The LogLevel directive defines the type of events written to the error log. The Solaris configuration sets LogLevel to warn, which specifies that warnings and other more critical errors are to be written to the log. This is a safe setting for an error log because it logs a wide variety of operational errors. LogLevel has eight possible settings: debug, info, notice, warn, error, crit, alert, and emerg. The log levels are cumulative. For example, warn provides warnings, errors, critical messages, alerts, and emergency messages; debug provides all types of logging, which causes the file to grow at a very rapid rate; emerg keeps the file small but notifies you only of disasters. warn is a good compromise between not enough detail and too much detail.

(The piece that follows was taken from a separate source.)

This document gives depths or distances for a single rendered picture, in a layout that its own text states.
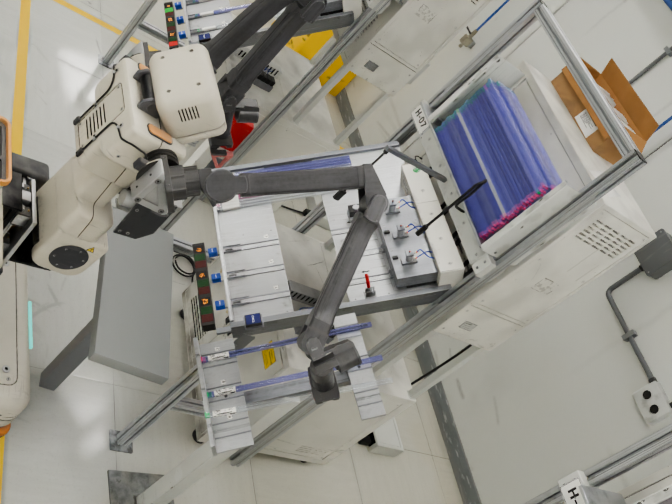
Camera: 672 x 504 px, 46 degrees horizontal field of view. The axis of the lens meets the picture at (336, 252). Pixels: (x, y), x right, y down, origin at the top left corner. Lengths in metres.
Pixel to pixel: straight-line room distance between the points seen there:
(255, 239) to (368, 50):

Just as important as reporting errors, the logs provide information about who is using the server, how much it is being used, and how well it is servicing the users. Web servers are used to distribute information; if no one wants or uses the information, you need to know it. The LogFormat and CustomLog directives do not configure the error log, but rather how server activity is logged.
The LogFormat directives define the format of log file entries. A LogFormat directive contains two things: the layout of a file entry and a label used in the httpd.conf file to identify the log entry. The layout of the entry is placed directly after the LogFormat keyword and is enclosed in quotes. The layout is defined using literals and variables.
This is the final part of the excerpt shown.